International Journal of Mathematics and Mathematical Sciences
Volume 2008 (2008), Article ID 386468, 12 pages
doi:10.1155/2008/386468

Existence of pseudo-superinvolutions of the first kind.

Abstract

Our main purpose is to develop the theory of existence of pseudo-superinvolutions of the first kind on finite dimensional central simple associative superalgebras over K, where K is a field of characteristic not 2. We try to show which kind of finite dimensional central simple associative superalgebras have a pseudo-superinvolution of the first kind.
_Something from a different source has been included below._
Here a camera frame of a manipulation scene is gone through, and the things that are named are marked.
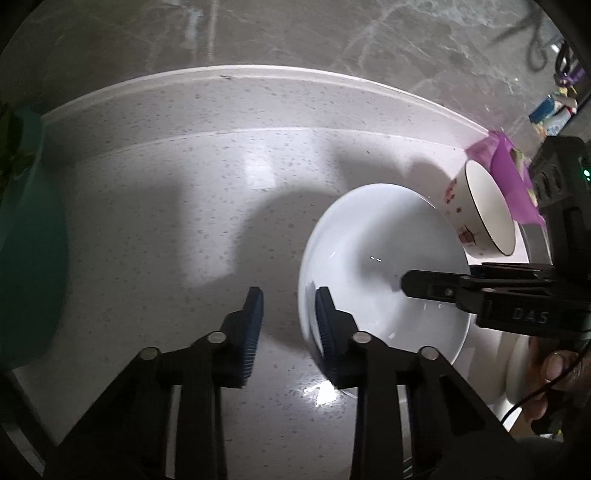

We will show that a division superalgebra 𝒟 over a field K of characteristic not 2 of even type has pseudo-superinvolution (i.e., K-antiautomorphism J such that (dδ)J2=(−1)δdδ) of the first kind if and only if 𝒟 is of order 2 in the Brauer-Wall group BW(K). We will also show that a division superalgebra 𝒟 of odd type over a field K of characteristic not 2 has a pseudo-superinvolution of the first kind if and only if −1∈K, and 𝒟 is of order 2 in the Brauer-Wall group BW(K). Finally, we study the existence of pseudo-superinvolutions on central simple superalgebras 𝒜=Mp+q(𝒟0).